While the potential ramifications of the data are promising, the authors caution against generalizing the results due to the study’s small sample size (n = 332) and its retrospective nature. They also point out that the complete blood count (CBC) data in this study were limited to two (2) time points at 24 and 48 h, which may not be convincing enough due to the continually changing flow of certain inflammatory responses, especially those involved in pancreatitis [Citation7]. Furthermore, the fact that the study comes from a single healthcare institution should be considered a limitation.

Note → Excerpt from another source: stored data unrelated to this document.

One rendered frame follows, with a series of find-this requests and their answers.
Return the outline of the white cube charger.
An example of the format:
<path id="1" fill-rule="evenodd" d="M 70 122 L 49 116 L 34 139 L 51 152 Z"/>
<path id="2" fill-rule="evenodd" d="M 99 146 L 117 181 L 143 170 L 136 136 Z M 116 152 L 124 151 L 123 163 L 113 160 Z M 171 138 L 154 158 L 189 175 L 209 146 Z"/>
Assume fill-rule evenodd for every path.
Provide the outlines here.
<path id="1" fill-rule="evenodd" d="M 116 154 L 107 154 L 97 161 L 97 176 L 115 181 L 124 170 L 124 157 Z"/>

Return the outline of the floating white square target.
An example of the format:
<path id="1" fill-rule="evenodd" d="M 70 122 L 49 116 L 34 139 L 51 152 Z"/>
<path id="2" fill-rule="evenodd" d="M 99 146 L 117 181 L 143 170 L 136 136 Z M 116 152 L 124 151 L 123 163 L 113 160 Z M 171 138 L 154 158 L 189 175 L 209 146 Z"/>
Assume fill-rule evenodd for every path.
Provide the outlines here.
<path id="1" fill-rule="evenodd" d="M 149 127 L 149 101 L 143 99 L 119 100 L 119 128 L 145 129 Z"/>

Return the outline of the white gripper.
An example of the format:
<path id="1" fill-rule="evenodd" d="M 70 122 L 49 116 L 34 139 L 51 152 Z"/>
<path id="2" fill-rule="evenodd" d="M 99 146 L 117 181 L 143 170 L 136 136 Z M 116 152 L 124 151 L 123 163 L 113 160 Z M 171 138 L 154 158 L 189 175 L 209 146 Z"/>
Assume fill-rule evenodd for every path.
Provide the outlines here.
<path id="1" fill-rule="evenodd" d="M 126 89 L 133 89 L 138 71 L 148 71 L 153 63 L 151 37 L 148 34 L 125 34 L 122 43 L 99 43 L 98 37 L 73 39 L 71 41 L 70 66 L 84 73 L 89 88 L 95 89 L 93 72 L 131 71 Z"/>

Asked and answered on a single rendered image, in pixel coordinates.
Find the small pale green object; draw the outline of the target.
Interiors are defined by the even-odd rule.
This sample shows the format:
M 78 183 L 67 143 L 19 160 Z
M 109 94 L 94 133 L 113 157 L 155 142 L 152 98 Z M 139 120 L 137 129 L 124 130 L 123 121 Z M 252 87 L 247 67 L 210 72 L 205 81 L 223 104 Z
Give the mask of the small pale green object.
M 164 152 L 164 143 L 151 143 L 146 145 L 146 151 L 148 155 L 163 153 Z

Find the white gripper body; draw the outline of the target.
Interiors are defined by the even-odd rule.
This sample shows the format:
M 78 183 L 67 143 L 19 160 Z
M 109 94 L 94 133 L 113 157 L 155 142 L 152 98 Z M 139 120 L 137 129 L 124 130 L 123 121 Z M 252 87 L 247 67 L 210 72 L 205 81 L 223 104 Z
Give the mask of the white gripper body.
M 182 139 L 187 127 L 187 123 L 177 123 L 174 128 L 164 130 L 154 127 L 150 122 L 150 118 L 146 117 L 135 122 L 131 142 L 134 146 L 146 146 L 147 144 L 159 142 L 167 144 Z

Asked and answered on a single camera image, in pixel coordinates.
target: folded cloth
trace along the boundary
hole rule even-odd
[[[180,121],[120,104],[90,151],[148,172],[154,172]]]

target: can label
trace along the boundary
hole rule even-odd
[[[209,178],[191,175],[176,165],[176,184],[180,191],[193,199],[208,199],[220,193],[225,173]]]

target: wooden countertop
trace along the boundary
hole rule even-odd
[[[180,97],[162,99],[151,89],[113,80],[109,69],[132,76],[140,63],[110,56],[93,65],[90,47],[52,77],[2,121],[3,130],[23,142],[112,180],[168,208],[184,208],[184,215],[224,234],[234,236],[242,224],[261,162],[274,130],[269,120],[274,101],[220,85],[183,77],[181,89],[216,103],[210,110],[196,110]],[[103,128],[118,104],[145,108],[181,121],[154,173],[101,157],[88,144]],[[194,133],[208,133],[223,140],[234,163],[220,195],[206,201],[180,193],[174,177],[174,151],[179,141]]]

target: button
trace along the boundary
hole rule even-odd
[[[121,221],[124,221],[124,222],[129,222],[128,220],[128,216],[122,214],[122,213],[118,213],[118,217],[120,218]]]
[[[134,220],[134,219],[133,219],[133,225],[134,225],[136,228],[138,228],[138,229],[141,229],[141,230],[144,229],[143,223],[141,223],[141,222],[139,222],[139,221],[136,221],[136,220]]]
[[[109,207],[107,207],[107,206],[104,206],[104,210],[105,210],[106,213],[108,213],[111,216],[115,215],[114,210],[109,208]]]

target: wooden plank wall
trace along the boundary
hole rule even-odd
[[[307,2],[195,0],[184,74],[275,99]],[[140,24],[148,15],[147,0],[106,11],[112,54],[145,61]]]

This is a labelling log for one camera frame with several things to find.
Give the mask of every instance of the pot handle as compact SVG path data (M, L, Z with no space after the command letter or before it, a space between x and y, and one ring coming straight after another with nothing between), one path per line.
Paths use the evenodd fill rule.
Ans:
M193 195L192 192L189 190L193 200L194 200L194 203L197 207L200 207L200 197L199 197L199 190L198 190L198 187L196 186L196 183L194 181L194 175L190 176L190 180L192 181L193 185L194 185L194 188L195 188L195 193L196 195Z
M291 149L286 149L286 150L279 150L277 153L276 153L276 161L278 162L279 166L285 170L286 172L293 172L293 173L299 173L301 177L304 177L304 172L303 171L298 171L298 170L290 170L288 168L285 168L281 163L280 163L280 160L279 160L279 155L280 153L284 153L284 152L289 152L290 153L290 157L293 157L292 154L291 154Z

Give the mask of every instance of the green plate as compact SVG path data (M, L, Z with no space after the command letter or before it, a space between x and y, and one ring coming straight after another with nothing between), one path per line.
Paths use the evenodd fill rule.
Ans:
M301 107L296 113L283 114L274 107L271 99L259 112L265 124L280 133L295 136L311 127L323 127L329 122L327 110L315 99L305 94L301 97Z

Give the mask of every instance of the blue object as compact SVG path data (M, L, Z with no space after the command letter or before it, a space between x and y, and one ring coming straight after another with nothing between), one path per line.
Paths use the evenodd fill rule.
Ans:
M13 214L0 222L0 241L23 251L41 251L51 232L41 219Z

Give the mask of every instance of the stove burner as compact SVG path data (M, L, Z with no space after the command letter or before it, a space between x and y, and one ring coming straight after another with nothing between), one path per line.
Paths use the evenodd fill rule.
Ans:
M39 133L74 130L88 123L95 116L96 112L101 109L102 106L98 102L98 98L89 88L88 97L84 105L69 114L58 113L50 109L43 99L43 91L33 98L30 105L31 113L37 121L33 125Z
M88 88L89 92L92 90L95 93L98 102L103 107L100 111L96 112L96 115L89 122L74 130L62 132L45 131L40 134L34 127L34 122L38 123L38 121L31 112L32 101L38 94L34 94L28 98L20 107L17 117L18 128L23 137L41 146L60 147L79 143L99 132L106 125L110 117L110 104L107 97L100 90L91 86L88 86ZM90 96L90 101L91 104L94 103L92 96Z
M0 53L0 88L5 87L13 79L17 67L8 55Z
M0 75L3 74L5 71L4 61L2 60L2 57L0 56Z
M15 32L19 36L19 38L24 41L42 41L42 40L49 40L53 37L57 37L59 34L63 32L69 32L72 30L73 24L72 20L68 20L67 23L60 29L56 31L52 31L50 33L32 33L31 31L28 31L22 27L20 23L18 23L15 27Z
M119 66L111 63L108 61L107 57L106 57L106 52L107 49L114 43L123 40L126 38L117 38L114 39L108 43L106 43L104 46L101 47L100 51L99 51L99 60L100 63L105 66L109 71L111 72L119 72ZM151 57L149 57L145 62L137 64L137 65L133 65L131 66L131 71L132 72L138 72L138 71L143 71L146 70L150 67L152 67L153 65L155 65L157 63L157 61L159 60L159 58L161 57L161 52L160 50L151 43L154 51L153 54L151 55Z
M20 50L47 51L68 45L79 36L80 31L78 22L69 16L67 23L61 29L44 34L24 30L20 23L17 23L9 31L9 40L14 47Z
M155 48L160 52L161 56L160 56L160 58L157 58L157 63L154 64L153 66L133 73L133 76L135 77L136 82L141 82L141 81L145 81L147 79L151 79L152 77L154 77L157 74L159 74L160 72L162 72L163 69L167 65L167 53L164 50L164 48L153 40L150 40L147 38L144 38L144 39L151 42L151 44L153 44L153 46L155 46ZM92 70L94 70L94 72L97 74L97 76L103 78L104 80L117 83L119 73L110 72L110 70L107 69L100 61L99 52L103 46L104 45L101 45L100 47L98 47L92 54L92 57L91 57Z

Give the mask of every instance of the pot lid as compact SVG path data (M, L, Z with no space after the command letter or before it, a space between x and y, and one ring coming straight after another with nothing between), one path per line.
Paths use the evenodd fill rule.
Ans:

Additionally, the role of other sources of systemic inflammatory responses and their effects on SII and SIRI values are not discussed. This is especially relevant due to SIRI’s use in predicting the severity of more chronic conditions, such as rheumatoid arthritis [Citation8]. As a result, patients with coinciding chronic and acute inflammatory conditions may not be ideal candidates for screening of this nature unless the screening is expanded with additional, case-specific parameters. It may be worthwhile to include other hematological parameters more actively such as the patient’s neutrophil-to-lymphocyte ratio (NLR), since these blood cell counts will already be on hand and NLR values alone have been used to evaluate patients with both pancreatitis and chronic kidney disease in the past [Citation9, Citation10]. The incorporation of other diagnostically relevant values may even allow for the screening to be adapted to other chronic conditions, such as those mentioned above, in addition to more acute or systemic inflammatory conditions like pneumonia, peritonitis, clostridium difficile infection or even sepsis, due to the characteristic and specific inflammation in their pathogenesis [Citation10]. Further studies expanding and diversifying the sample to be more representative of the overall population will determine the robustness of the prediction model at a true clinical scale.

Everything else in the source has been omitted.